# TASK OBJECTIVE:
Go over the material below and report every line that contains the word "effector".
Segment Open
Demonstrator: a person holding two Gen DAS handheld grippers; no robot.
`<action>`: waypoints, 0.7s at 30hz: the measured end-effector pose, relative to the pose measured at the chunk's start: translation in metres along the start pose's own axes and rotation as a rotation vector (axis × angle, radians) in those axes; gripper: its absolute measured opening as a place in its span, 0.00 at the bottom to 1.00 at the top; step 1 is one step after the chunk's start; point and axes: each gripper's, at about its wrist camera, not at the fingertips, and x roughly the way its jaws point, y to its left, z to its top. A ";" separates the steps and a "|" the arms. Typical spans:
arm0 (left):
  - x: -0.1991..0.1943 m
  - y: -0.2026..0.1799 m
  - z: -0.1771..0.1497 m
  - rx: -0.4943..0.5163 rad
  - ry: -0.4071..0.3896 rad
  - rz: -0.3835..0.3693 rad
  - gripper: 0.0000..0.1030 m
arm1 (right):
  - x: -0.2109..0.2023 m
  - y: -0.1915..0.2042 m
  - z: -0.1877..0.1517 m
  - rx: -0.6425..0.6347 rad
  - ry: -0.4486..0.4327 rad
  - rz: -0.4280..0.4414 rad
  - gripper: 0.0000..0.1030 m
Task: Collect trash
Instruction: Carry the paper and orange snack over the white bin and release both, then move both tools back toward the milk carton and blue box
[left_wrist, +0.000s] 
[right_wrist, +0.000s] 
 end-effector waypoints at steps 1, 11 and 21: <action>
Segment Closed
# EXERCISE ANSWER:
`<action>`: waypoints, 0.7s at 30hz: the measured end-effector pose, relative to the pose measured at the chunk's start: translation in metres along the start pose's own axes and rotation as a rotation vector (axis × angle, radians) in those axes; gripper: its absolute measured opening as a place in its span, 0.00 at the bottom to 1.00 at the top; step 1 is one step after the chunk's start; point and axes: each gripper's, at about its wrist camera, not at the fingertips, and x roughly the way its jaws point, y to its left, z to its top. A ";" separates the steps and a "|" the arms. Typical spans:
 end-effector waypoints at steps 1, 11 and 21: <action>

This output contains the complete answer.